◆ **Work instruction**: Output the data below exactly as it is, dropping the pictures from your copy.

--------------------------------

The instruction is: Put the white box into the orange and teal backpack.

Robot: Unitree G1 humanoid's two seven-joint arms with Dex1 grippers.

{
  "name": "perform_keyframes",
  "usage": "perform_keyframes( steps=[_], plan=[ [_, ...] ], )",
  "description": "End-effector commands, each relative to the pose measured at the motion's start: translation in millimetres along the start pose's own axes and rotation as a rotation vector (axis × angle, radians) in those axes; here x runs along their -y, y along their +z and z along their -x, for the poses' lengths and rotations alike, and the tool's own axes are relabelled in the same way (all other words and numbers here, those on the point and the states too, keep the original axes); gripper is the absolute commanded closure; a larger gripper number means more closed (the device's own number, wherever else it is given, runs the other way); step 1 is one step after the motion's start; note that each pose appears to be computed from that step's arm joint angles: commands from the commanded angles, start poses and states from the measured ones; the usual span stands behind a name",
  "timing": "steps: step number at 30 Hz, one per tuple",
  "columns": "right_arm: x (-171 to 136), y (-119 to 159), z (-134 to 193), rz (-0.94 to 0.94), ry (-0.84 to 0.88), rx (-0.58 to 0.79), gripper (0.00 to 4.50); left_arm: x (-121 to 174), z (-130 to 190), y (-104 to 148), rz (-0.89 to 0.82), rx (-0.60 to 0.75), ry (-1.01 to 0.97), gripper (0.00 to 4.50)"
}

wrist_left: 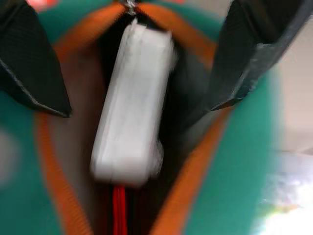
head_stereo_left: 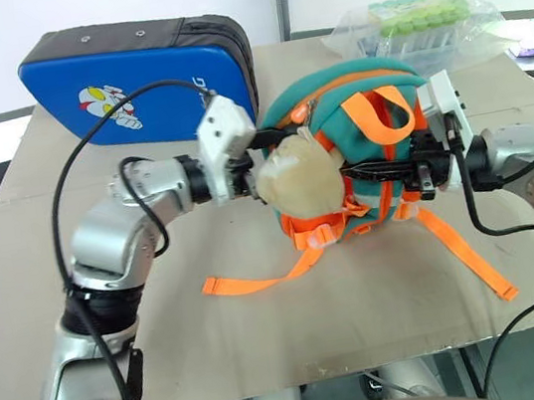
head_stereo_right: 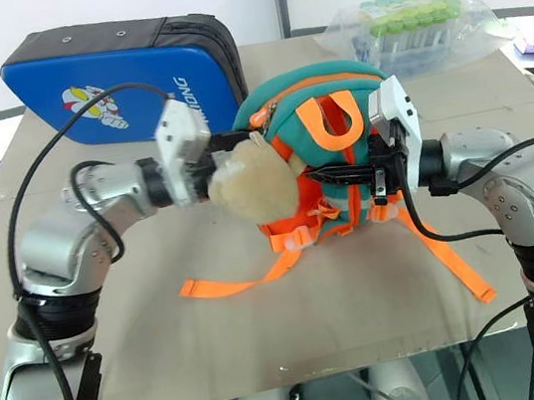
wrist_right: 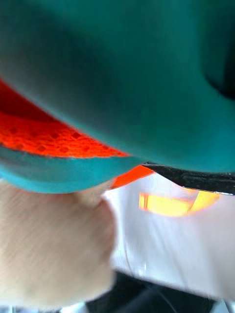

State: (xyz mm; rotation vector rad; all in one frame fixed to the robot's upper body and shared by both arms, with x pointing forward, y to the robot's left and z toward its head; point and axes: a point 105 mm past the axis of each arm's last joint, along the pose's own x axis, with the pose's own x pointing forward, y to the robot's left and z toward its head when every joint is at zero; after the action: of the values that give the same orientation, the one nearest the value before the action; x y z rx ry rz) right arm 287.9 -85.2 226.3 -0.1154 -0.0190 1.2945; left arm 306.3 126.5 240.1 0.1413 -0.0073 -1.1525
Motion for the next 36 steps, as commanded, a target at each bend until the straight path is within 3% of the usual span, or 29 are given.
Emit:
perform_keyframes(
  steps=[1, 5, 13, 20, 21, 22, 26, 27, 31, 33, 36],
  plan=[
    [7, 5, -1, 0.055, -0.045, 0.014, 4.5, 11, 53, 26, 0.183, 0.115, -0.053, 0.13],
    [8, 8, -5, 0.053, -0.04, 0.034, 4.5, 48, 70, 25, 0.404, 0.095, -0.216, 0.13],
    [-1, 12, -9, 0.055, 0.0, 0.03, 4.5, 49, 1, 11, 0.612, 0.178, -0.14, 0.13],
    [-2, 12, -7, 0.058, -0.013, 0.022, 4.5, 54, -27, 10, 0.671, 0.184, -0.166, 0.13],
    [-1, 12, -7, 0.058, -0.019, 0.024, 4.5, 55, -29, 12, 0.68, 0.193, -0.182, 0.62],
    [0, 13, -6, 0.058, -0.03, 0.027, 4.5, 54, -29, 12, 0.681, 0.193, -0.181, 0.84],
    [8, 15, -2, 0.05, -0.098, 0.046, 4.5, 48, -17, 18, 0.661, 0.219, -0.169, 2.78],
    [12, 16, -1, 0.047, -0.128, 0.059, 4.5, 46, -12, 20, 0.653, 0.232, -0.165, 3.1],
    [53, 25, 16, -0.019, -0.391, 0.15, 4.5, 20, 37, 41, 0.637, 0.393, -0.104, 3.75],
    [68, 26, 23, -0.066, -0.481, 0.173, 4.5, 9, 57, 37, 0.653, 0.419, -0.058, 4.0],
    [90, 35, 35, -0.114, -0.606, 0.236, 4.5, -12, 76, -35, 0.725, 0.209, 0.171, 4.02]
  ],
)
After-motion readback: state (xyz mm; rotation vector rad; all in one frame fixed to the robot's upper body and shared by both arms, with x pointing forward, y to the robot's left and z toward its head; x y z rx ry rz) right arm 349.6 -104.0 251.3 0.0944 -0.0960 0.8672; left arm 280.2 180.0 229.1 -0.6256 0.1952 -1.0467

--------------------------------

◆ **Written reply**:
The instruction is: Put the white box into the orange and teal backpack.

Robot: Unitree G1 humanoid's two seven-joint arms with Dex1 grippers.

{
  "name": "perform_keyframes",
  "usage": "perform_keyframes( steps=[_], plan=[ [_, ...] ], )",
  "description": "End-effector commands, each relative to the pose measured at the motion's start: translation in millimetres along the start pose's own axes and rotation as a rotation vector (axis × angle, radians) in those axes; here x runs along their -y, y along their +z and z along their -x, for the poses' lengths and rotations alike, and the tool's own axes are relabelled in the same way (all other words and numbers here, those on the point and the states too, keep the original axes); gripper is the absolute commanded closure; a larger gripper number means more closed (the device's own number, wherever else it is given, runs the other way); step 1 is one step after the motion's start; note that each pose appears to be computed from that step's arm joint angles: commands from the commanded angles, start poses and states from the measured ones; the usual span stands behind a name",
  "timing": "steps: step number at 30 Hz, one per tuple",
  "columns": "right_arm: x (-171 to 136), y (-119 to 159), z (-134 to 193), rz (-0.94 to 0.94), ry (-0.84 to 0.88), rx (-0.58 to 0.79), gripper (0.00 to 4.50); left_arm: x (-121 to 174), z (-130 to 190), y (-104 to 148), rz (-0.89 to 0.82), rx (-0.60 to 0.75), ry (-1.01 to 0.97), gripper (0.00 to 4.50)"
}

wrist_left: 
head_stereo_left: 
head_stereo_right: 
wrist_right: 

State: (xyz mm; rotation vector rad; all in one frame fixed to the robot's upper body and shared by both arms, with x pointing forward, y to the robot's left and z toward its head; point and axes: a point 105 mm past the axis of each arm's last joint, along the pose's own x axis, with the pose's own x pointing forward, y to the robot's left and z toward its head when every joint is at zero; after the action: of the values that give the same orientation, the one nearest the value before the action; x y z rx ry rz) right arm 287.9 -85.2 226.3 -0.1154 -0.0190 1.2945; left arm 306.3 126.5 240.1 0.1413 -0.0073 -1.1525
Motion for the next 36 steps, as commanded, a target at each bend until the straight path is within 3% of the usual span, or 29 are given.
Emit:
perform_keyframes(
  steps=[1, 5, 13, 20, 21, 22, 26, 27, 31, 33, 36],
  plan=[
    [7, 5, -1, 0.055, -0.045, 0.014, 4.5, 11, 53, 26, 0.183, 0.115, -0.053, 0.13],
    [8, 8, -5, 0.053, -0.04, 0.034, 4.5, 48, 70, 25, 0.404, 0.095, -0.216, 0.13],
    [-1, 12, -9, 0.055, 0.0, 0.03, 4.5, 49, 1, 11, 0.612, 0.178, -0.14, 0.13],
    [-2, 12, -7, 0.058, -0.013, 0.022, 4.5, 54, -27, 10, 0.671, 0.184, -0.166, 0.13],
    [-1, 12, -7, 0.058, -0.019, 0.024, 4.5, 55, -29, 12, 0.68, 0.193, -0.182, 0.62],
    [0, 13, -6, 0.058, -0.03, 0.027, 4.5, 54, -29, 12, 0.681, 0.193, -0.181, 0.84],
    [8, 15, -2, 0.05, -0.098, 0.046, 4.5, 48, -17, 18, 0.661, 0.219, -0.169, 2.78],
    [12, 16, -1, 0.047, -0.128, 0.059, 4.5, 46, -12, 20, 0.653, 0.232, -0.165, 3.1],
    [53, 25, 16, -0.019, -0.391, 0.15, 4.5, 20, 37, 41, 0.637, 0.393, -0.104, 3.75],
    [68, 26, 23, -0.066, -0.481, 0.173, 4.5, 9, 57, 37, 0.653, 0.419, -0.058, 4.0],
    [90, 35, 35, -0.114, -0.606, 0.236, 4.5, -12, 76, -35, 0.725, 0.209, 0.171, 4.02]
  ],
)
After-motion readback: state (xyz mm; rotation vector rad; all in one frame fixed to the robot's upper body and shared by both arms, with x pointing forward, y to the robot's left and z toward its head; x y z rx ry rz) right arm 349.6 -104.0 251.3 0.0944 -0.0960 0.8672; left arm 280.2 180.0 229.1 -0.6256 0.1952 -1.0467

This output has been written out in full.